▶
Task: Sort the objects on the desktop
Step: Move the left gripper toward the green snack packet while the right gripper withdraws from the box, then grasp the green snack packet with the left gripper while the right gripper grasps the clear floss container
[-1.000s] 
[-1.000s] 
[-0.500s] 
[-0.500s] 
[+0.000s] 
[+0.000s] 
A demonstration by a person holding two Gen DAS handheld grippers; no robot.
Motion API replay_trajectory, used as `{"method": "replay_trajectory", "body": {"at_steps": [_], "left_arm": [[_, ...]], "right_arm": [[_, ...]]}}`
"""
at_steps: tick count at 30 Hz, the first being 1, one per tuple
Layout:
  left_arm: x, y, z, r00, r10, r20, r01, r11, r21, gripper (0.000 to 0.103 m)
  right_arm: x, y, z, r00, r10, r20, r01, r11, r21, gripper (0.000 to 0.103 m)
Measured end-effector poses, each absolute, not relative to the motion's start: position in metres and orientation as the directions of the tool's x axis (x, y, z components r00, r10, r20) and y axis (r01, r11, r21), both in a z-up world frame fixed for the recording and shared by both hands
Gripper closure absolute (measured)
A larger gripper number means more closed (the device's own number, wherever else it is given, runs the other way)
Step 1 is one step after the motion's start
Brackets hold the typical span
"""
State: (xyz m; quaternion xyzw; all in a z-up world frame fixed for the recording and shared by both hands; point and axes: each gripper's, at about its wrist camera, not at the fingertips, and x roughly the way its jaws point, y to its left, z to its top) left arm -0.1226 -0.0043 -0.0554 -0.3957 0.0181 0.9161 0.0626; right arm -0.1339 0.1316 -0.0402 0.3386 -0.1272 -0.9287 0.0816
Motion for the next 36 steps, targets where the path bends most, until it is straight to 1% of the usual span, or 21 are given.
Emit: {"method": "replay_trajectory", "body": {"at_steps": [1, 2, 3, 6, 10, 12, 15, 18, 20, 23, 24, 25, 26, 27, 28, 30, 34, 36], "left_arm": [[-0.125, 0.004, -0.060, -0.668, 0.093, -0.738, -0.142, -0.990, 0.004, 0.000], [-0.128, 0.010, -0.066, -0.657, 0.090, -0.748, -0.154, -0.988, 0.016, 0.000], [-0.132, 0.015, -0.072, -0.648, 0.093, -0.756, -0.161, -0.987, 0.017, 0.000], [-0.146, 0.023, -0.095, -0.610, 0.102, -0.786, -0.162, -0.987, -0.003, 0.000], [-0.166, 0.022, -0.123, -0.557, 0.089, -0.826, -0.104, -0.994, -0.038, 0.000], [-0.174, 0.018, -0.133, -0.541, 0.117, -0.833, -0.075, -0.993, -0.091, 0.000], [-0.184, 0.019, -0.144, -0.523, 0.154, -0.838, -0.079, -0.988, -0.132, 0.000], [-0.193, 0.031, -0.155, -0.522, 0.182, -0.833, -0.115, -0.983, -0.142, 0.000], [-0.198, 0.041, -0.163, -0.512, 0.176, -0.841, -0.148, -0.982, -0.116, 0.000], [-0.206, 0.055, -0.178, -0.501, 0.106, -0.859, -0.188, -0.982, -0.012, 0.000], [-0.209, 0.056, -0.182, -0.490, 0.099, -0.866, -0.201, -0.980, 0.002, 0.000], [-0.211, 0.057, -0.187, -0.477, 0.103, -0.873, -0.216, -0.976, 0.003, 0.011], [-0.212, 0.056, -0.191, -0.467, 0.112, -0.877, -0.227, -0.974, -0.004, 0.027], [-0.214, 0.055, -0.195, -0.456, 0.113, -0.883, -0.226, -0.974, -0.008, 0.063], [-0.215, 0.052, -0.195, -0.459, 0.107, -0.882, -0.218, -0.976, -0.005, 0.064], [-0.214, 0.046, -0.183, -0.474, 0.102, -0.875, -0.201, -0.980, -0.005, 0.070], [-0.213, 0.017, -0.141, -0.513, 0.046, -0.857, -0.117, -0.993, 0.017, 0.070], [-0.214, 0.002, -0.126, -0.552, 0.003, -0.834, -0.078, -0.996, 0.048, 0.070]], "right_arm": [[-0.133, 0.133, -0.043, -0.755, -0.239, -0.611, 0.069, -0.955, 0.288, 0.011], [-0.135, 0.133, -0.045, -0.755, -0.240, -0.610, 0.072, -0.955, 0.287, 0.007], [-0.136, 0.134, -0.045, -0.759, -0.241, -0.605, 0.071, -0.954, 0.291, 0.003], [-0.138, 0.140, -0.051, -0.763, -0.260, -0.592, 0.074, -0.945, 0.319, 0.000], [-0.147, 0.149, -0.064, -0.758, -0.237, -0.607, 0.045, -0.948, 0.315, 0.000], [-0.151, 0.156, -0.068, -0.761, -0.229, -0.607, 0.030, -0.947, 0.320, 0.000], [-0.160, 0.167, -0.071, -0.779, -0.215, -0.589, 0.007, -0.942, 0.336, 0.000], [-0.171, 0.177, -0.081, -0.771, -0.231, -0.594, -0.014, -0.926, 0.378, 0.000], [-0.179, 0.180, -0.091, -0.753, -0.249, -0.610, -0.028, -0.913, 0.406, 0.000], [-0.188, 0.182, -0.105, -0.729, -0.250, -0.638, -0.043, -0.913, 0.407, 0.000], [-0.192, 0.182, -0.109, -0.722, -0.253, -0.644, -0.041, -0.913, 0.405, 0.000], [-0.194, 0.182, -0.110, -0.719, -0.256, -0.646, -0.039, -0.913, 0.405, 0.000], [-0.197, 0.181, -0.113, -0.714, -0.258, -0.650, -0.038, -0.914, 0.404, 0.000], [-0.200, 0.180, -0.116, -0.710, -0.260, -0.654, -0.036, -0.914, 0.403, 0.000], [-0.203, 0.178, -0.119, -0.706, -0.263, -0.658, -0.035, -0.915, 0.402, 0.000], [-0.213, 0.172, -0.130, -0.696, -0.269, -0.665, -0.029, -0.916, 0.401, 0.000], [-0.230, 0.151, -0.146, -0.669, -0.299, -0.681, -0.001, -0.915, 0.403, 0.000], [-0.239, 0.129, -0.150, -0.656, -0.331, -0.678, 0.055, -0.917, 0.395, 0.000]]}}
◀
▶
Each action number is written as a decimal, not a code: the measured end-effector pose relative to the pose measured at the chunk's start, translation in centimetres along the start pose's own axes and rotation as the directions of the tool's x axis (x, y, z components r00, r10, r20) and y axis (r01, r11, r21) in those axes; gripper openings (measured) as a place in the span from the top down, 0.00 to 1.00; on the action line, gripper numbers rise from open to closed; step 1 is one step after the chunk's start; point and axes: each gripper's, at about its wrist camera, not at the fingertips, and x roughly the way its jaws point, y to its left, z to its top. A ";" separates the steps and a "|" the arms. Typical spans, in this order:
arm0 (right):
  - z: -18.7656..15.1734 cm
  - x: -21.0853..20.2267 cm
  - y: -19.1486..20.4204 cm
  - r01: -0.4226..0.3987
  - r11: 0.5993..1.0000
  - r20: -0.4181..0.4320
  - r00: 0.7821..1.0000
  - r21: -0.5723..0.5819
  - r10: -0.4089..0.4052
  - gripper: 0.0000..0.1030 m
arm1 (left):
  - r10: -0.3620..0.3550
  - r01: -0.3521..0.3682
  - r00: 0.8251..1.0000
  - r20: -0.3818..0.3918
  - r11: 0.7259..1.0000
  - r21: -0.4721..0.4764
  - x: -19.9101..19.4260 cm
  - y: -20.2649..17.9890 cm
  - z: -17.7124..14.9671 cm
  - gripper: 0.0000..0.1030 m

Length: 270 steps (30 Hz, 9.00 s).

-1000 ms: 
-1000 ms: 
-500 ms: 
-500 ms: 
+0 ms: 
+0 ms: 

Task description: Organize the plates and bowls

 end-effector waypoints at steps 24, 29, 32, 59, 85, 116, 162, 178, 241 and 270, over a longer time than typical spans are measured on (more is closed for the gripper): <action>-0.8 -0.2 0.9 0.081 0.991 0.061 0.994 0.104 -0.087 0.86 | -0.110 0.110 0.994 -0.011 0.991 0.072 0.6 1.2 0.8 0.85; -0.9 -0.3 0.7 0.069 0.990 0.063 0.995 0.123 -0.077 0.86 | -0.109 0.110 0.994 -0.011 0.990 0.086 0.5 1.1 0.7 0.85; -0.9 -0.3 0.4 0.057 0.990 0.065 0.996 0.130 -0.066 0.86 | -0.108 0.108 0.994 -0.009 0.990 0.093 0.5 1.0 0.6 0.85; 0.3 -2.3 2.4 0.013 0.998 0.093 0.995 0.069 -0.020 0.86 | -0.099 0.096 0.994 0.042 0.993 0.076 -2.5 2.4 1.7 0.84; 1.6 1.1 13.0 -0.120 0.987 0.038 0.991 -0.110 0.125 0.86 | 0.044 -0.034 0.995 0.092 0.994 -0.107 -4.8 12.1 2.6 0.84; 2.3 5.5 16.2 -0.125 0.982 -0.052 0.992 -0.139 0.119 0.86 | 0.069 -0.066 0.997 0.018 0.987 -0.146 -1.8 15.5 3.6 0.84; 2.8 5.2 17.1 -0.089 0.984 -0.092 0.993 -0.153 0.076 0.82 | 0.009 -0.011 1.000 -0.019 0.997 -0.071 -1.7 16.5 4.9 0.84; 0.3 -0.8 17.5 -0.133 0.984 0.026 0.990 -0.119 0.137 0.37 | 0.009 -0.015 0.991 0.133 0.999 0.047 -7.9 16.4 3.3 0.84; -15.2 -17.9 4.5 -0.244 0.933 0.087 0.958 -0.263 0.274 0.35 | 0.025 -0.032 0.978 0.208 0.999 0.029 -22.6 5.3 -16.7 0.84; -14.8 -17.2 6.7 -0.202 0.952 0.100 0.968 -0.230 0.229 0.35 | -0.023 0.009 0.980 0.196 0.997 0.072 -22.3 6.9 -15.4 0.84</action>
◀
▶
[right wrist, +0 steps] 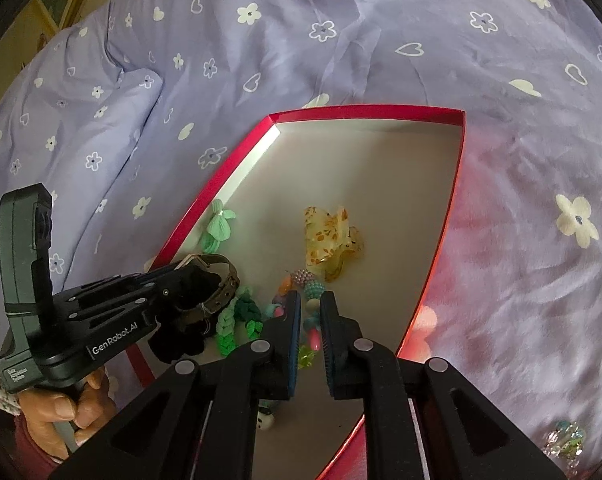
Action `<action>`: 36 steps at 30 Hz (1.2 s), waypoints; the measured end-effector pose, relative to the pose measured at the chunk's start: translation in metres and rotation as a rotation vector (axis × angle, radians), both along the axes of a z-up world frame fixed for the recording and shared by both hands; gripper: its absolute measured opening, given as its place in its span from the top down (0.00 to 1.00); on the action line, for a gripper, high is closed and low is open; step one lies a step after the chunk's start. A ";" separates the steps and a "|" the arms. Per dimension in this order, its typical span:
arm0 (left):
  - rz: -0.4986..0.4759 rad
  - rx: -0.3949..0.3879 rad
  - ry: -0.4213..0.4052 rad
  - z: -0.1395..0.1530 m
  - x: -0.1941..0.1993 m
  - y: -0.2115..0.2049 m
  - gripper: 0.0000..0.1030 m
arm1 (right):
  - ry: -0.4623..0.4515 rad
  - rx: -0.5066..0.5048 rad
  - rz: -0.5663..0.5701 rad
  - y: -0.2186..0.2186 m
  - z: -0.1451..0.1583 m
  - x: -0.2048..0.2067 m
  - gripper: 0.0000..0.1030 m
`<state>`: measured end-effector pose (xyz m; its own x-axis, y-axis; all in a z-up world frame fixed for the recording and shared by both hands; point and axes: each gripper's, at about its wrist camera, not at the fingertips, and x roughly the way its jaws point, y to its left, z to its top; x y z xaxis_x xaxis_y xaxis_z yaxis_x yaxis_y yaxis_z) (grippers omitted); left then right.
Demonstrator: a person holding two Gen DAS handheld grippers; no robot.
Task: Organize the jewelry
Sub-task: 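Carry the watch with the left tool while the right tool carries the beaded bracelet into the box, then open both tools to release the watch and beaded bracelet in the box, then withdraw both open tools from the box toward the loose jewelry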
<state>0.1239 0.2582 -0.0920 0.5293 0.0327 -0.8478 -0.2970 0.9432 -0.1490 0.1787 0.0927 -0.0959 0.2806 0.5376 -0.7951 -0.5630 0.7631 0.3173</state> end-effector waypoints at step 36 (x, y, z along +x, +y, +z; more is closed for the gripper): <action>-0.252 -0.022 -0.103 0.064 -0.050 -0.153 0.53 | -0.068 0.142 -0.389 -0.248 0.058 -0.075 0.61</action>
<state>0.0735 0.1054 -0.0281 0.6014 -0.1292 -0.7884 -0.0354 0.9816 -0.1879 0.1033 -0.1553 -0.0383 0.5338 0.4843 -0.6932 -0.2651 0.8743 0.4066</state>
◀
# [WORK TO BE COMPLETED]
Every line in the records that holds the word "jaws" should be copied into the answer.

# [ANSWER BOX]
State: (xyz m; quaternion xyzw; all in a z-up world frame fixed for the recording and shared by both hands; point and axes: each gripper's, at about its wrist camera, not at the fingertips, and x roughly the way its jaws point, y to its left, z to its top) left arm -0.1226 -0.0043 -0.0554 -0.3957 0.0181 0.9161 0.0626; right arm -0.1339 0.1316 -0.0402 0.3386 -0.1272 -0.9287 0.0816
Each action number is written as a decimal, not a code: the measured end-effector pose relative to the pose measured at the chunk's start, translation in centimetres along the start pose's own axes and rotation as the directions of the tool's x axis (x, y, z components r00, r10, r20) and y axis (r01, r11, r21) in those axes; gripper openings (measured) as a place in the span from the top down, 0.00 to 1.00; on the action line, gripper numbers rise from open to closed; step 1 is one step after the chunk's start; point and axes: each gripper's, at about its wrist camera, not at the fingertips, and x roughly the way its jaws point, y to its left, z to its top. A ";" separates the steps and a "|" the arms. Typical spans, in this order:
`<state>`: measured end-effector pose (xyz m; its own x-axis, y-axis; all in a z-up world frame fixed for the recording and shared by both hands; point and axes: each gripper's, at about its wrist camera, not at the fingertips, and x roughly the way its jaws point, y to its left, z to its top; x y z xaxis_x xaxis_y xaxis_z yaxis_x yaxis_y yaxis_z) (grippers omitted); left then right.

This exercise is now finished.